# [TRY IT]
The records below are to be restated word for word, with every picture left out.

Records drawn from a dataset:
===

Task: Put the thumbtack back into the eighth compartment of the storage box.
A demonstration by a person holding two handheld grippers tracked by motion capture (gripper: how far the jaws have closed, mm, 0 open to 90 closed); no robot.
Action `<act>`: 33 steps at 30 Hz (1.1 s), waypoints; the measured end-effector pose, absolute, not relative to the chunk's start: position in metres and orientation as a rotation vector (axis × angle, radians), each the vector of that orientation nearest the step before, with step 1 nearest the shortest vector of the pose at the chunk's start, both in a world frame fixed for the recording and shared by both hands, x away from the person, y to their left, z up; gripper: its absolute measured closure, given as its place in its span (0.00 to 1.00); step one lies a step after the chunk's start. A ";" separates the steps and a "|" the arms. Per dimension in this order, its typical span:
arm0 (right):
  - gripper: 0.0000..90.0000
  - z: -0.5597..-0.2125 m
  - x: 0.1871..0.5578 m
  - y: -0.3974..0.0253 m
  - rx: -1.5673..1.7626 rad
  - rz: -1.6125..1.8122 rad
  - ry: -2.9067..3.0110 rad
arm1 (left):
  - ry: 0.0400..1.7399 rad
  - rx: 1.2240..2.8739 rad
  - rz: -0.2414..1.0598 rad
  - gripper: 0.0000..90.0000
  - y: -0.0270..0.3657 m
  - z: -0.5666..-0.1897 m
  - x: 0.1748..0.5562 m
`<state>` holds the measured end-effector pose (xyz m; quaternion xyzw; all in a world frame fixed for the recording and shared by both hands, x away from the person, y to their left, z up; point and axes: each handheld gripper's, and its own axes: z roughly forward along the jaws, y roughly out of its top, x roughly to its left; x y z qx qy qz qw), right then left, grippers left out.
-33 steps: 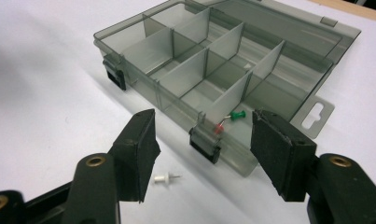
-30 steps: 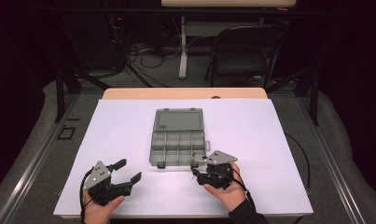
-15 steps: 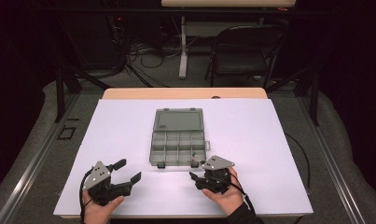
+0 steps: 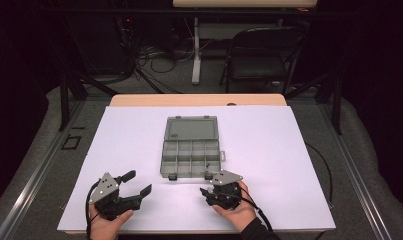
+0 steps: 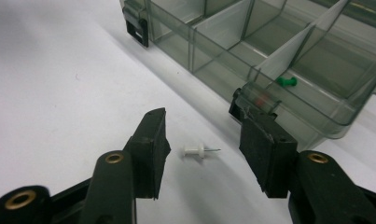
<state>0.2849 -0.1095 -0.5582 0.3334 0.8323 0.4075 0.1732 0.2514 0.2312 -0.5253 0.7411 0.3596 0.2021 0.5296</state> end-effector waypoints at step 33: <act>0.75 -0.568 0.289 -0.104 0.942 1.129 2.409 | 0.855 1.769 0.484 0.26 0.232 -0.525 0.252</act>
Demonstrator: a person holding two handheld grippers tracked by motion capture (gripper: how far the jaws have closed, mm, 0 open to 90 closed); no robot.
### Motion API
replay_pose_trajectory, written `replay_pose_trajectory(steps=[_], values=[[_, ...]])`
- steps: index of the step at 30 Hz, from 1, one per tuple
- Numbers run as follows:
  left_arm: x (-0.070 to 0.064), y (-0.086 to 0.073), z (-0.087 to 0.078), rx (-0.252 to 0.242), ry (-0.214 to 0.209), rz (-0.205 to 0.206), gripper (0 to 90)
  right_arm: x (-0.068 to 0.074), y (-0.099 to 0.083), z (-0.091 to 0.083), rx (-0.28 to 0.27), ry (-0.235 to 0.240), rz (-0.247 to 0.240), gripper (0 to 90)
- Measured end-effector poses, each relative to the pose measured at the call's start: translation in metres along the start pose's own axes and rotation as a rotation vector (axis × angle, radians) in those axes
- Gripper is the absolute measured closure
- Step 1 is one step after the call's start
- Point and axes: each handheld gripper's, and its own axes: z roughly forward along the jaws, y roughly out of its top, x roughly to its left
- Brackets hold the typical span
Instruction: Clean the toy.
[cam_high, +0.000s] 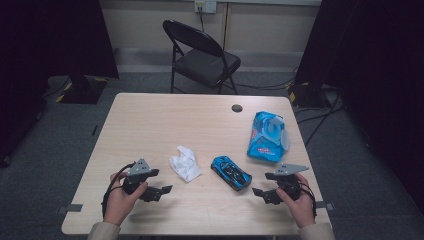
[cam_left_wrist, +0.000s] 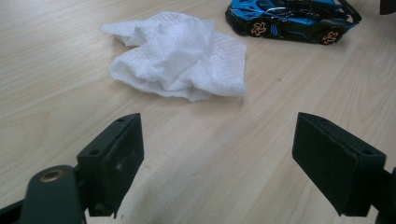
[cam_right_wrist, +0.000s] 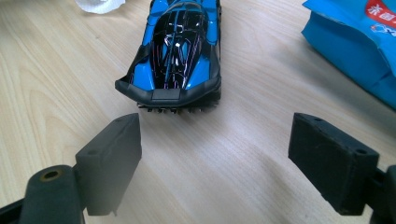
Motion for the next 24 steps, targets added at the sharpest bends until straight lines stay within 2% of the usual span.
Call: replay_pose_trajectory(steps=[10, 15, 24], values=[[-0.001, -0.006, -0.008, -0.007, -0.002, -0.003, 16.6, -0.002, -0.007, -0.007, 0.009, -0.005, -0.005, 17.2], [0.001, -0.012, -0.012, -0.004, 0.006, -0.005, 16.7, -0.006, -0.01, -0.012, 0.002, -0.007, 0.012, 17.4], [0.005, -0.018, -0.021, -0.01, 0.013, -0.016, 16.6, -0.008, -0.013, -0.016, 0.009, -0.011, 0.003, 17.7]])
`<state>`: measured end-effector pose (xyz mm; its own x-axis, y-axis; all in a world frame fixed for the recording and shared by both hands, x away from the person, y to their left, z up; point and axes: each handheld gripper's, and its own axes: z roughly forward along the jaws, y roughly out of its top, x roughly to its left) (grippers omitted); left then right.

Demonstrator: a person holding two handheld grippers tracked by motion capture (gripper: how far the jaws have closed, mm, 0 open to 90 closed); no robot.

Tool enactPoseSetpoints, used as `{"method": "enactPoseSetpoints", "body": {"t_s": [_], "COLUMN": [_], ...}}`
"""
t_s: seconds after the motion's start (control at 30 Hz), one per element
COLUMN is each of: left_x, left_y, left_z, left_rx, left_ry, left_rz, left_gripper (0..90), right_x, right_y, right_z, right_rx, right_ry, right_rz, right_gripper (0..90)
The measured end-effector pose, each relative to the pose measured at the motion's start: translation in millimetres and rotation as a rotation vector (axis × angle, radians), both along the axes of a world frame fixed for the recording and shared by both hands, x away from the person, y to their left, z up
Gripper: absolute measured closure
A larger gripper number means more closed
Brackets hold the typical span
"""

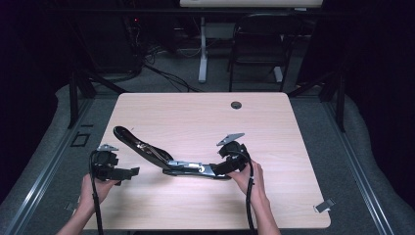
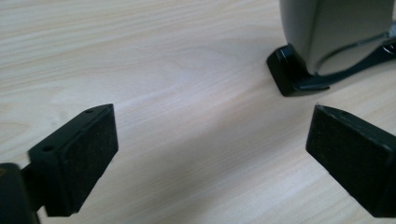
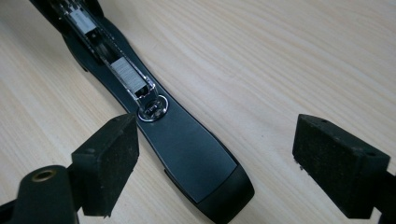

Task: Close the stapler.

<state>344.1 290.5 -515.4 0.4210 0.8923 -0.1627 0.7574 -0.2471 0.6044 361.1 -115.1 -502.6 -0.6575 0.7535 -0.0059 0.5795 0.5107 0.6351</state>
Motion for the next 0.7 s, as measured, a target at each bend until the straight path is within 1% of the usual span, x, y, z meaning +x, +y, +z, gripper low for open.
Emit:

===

# [SOLUTION]
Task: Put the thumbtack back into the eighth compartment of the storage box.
A demonstration by a person holding two handheld grippers tracked by motion capture (gripper: how far the jaws have closed, mm, 0 open to 90 closed); no robot.
Action `<act>`: 33 steps at 30 Hz (1.1 s), waypoints; the measured end-effector pose, absolute, not relative to the chunk's start: position in metres and orientation as a rotation vector (axis × angle, radians), each the vector of that orientation nearest the step before, with step 1 nearest the shortest vector of the pose at the chunk's start, both in a world frame fixed for the recording and shared by both hands, x away from the person, y to their left, z up; gripper: its absolute measured closure, given as its place in its span (0.00 to 1.00); step one lies a step after the chunk's start. A ";" separates the steps and a "|" the arms. Per dimension in this order, its typical span:
arm0 (right):
  - gripper: 0.0000..90.0000
  - z: -0.5597..-0.2125 m
  - x: 0.1871..0.5578 m
  - y: -0.3974..0.0253 m
  - rx: -1.5673..1.7626 rad
  - rz: -1.6125..1.8122 rad
  - ry: -2.9067..3.0110 rad
arm1 (left):
  - ry: 0.0400..1.7399 rad
  - rx: 1.2240..2.8739 rad
  - rz: -0.2414..1.0598 rad
  - gripper: 0.0000..90.0000
  - y: -0.0270..0.3657 m
  - z: -0.5666..-0.1897 m
  - x: 0.1748..0.5562 m
`<state>` holds the measured end-effector pose (xyz m; quaternion xyzw; all in a world frame fixed for the recording and shared by both hands, x away from the person, y to their left, z up; point and axes: each handheld gripper's, and its own axes: z roughly forward along the jaws, y roughly out of its top, x roughly to its left; x y z qx qy qz qw), right then left, grippers left out.
-33 steps: 
-30 steps: 
-15 steps: 
+0 steps: 
+0 steps: 
<state>0.2849 -0.1095 -0.5582 0.3334 0.8323 0.4075 0.1732 0.2514 0.2312 -0.5253 0.7411 0.3596 0.2021 0.5296</state> end-effector waypoints at step 33: <act>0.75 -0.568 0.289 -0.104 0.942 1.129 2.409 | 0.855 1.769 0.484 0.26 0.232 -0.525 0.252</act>
Demonstrator: a person holding two handheld grippers tracked by motion capture (gripper: how far the jaws have closed, mm, 0 open to 90 closed); no robot.
### Motion API
replay_pose_trajectory, written `replay_pose_trajectory(steps=[_], values=[[_, ...]])`
- steps: index of the step at 30 Hz, from 1, one per tuple
- Numbers run as follows:
  left_arm: x (-0.070 to 0.064), y (-0.086 to 0.073), z (-0.087 to 0.078), rx (-0.252 to 0.242), ry (-0.214 to 0.209), rz (-0.205 to 0.206), gripper (0 to 90)
  right_arm: x (-0.068 to 0.074), y (-0.099 to 0.083), z (-0.091 to 0.083), rx (-0.28 to 0.27), ry (-0.235 to 0.240), rz (-0.247 to 0.240), gripper (0 to 90)
- Measured end-effector poses, each relative to the pose measured at the call's start: translation in metres along the start pose's own axes and rotation as a rotation vector (axis × angle, radians) in those axes
- Gripper is the absolute measured closure
- Step 1 is one step after the call's start
- Point and axes: each handheld gripper's, and its own axes: z roughly forward along the jaws, y roughly out of its top, x roughly to its left
- Brackets hold the typical span
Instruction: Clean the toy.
[cam_high, +0.000s] 
[cam_left_wrist, +0.000s] 
[cam_right_wrist, +0.000s] 
Motion for the next 24 steps, targets added at the sharpest bends until straight lines stay within 2% of the usual span.
Call: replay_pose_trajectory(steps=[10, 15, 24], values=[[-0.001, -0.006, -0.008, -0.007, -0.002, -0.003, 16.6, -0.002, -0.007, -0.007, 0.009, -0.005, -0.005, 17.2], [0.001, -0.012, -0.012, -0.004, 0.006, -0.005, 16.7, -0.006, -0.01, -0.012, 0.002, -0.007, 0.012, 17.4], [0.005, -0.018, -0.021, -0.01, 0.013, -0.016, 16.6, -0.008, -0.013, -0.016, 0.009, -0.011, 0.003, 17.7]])
`<state>`: measured end-effector pose (xyz mm; its own x-axis, y-axis; all in a world frame fixed for the recording and shared by both hands, x away from the person, y to their left, z up; point and axes: each handheld gripper's, and its own axes: z roughly forward along the jaws, y roughly out of its top, x roughly to its left) (grippers omitted); left then right.

Demonstrator: a person holding two handheld grippers tracked by motion capture (gripper: how far the jaws have closed, mm, 0 open to 90 closed); no robot.

Tool enactPoseSetpoints, used as `{"method": "enactPoseSetpoints", "body": {"t_s": [_], "COLUMN": [_], ...}}`
"""
t_s: seconds after the motion's start (control at 30 Hz), one per element
COLUMN is each of: left_x, left_y, left_z, left_rx, left_ry, left_rz, left_gripper (0..90), right_x, right_y, right_z, right_rx, right_ry, right_rz, right_gripper (0..90)
The measured end-effector pose, each relative to the pose measured at the motion's start: translation in millimetres and rotation as a rotation vector (axis × angle, radians), both along the axes of a world frame fixed for the recording and shared by both hands, x away from the person, y to their left, z up
Gripper: absolute measured closure
A larger gripper number means more closed
Brackets hold the typical span
"""


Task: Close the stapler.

<state>344.1 290.5 -515.4 0.4210 0.8923 -0.1627 0.7574 -0.2471 0.6044 361.1 -115.1 -502.6 -0.6575 0.7535 -0.0059 0.5795 0.5107 0.6351</state>
Motion for the next 0.7 s, as measured, a target at each bend until the straight path is within 1% of the usual span, x, y, z meaning +x, +y, +z, gripper low for open.
Emit:

With this, there is nothing more to the exercise.